I am sure I am missing a lot of what I do that falls under “EBM”. I am revamping an introductory course in EBM I teach to 2nd medical students for the upcoming semester. It has been relegated to “just teach them enough to get a good score on Step 1”. Thankfully, I have a fuller online version that they will take during their scholarly time in the 3rd year so all is not lost. To make me feel better, I view the crash course I am teaching them this upcoming semester as scaffolding so that they can better understand my full online course. You can look at and use the materials I will use in the crash course in the tab above labeled “Online Teaching Resources” (I just realized still have to add a few items that the students will use).

We spend so much time in the 1st 2 years of medical school teaching about things that I honestly never ever use but yet what I use daily gets short shrift. Why is that? Are EBM skills not important? Is it assumed they are easy to develop later in one’s career on one’s own (they aren’t)?

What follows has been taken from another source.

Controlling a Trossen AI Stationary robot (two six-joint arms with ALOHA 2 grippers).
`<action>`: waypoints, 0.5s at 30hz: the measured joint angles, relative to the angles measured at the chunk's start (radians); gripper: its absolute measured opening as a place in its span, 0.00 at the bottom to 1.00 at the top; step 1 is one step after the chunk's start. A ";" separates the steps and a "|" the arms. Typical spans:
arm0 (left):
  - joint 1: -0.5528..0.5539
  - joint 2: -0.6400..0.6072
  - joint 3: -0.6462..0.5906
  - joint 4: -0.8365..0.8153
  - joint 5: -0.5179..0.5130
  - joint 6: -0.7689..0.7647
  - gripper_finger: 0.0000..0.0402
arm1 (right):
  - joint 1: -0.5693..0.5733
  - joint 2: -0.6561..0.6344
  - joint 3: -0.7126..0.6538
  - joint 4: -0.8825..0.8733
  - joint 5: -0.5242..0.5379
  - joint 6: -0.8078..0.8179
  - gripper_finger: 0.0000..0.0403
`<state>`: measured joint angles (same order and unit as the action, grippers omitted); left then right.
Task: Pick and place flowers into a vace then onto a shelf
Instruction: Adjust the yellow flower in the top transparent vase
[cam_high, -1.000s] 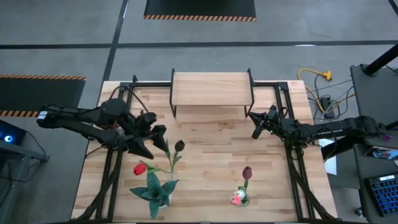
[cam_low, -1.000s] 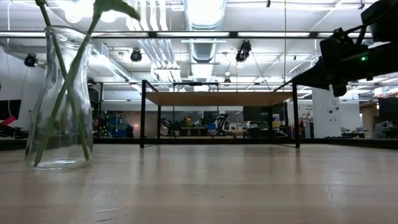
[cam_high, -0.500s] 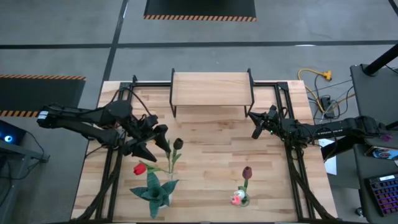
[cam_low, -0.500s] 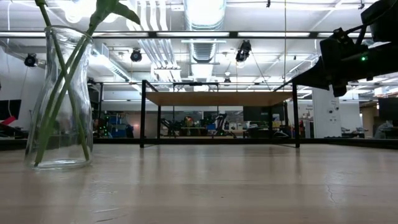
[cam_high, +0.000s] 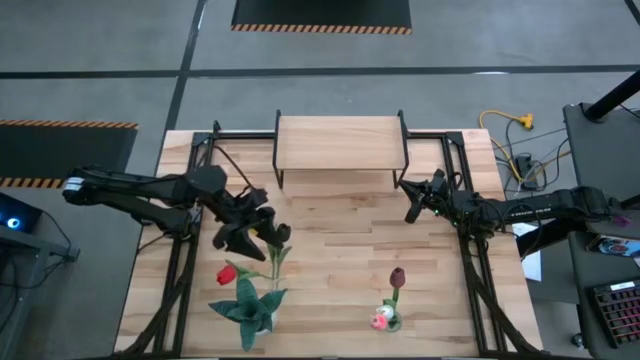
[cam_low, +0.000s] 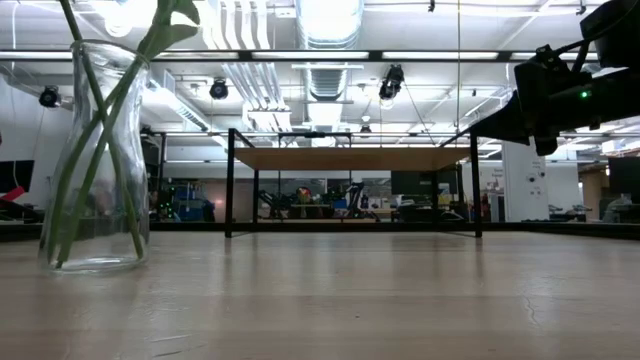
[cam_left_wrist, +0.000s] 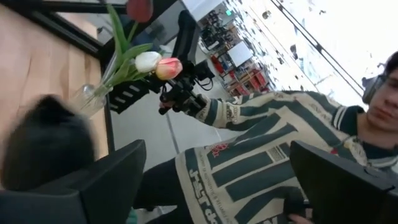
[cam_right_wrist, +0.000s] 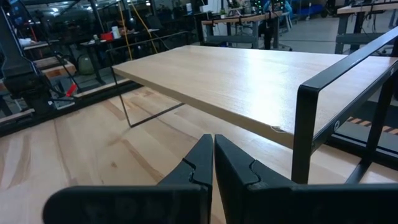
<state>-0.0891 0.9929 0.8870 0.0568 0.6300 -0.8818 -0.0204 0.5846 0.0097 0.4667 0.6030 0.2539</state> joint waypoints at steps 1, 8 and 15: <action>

Is it just kicking the can down the road assuming in residency these skills will be learned? Or during the clerkships?

I for one wish none of this material was on Step 1. I think it’s too early. Furthermore, I am so sick of my course evaluations including statements like “Taught too much stuff that wasn’t on step 1”. I think you need some clinical knowledge to really learn EBM, but more importantly, to understand its importance. EBM type questions should get greater prominence on Step 2 and even more prominence on step 3 exams. One or 2 questions only reinforces the perceived lack of importance of EBM. EBM should have just as many questions as any of the specialties and each test should have more questions to reinforce that these skills are important and will be used. Maybe Santa will grant me that wish one of these years. (I am keeping my fingers crossed I get onto the NBME committee that writes the EBM questions. Maybe I can convince them of my plan)



I wonder how much EBM is really practiced out there

WARNING: a lot of cynicism in this post.

I have been revamping my EBM course that I teach at the medical school. As I’ve been doing this I realize we (the collective EBM teachers of the world) teach knowledge and skills that I don’t think are used very often once our doctors are out of residency.

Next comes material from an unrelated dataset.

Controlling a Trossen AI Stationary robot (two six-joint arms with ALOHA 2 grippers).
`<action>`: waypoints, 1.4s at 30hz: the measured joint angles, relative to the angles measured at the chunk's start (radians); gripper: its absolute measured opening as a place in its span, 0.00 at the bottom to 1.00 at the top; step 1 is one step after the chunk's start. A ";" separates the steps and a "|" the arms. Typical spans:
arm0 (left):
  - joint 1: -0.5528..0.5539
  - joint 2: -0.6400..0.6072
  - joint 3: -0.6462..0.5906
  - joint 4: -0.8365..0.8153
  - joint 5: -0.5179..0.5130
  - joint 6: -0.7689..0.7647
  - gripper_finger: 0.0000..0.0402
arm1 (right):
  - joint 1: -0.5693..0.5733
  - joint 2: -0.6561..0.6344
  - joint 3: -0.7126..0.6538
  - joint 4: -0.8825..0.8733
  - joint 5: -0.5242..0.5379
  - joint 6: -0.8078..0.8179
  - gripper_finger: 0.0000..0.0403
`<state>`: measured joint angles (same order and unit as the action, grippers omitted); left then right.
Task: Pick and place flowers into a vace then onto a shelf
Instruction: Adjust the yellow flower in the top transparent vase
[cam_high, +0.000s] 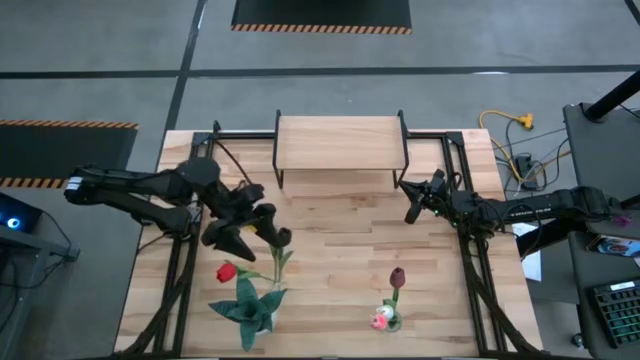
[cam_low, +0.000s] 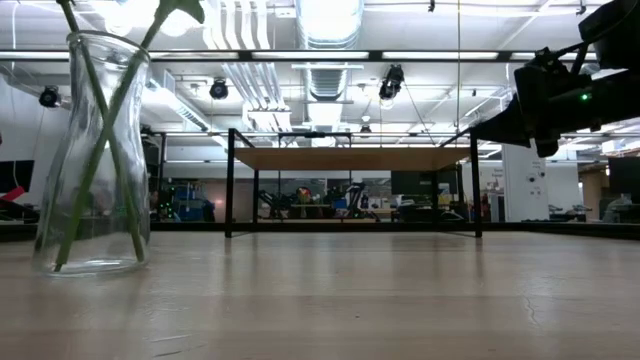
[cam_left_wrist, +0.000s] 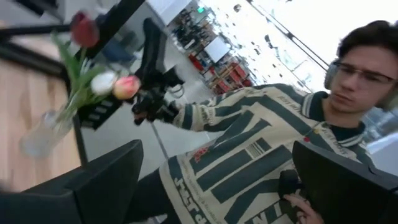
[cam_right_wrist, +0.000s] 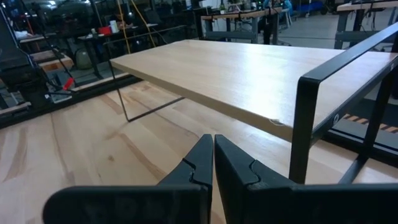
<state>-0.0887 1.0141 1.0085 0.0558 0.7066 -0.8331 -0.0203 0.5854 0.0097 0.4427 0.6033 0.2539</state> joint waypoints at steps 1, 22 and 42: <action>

Who really develops a PICO question in the clinical setting (outside of an academic center)?  Who is really doing database searches? (I think everyone just goes to Google, UpToDate or Dynamed and doesn’t care if studies are potentially missed.) How many critically appraise the primary literature? (Don’t most probably just read the conclusions from the abstract? or assume the study is good?) How many really understand how to “manipulate” findings of a study to adapt them to the patient they are seeing?

I know this seems like a negative post but practicing EBM is hard. It is a complex task that takes time and feedback to master. Once you leave training there is little feedback you will ever get on EBM skills. So they wane and all that can be done is to keep practicing like they have been by relying on experience, collective knowledge of consultants, and using Dr. Google. But how bad of a service have they provided their patients by doing this? Probably not all that bad.

As an educator I feel these skills are important and I think I have designed my course to provide the best chance for students to remember the material. But I don’t know how to convince practicing docs that they need to keep brushing up on EBM skills. I also don’t know what I would tell them if they asked “Well how do you want me to brush up on my EBM skills?” EBM skills should probably be a reasonably important part of the MOC process. Aren’t these skills key to actually keeping up?

Now its your turn. Tell me where I’m wrong and what should practicing docs do?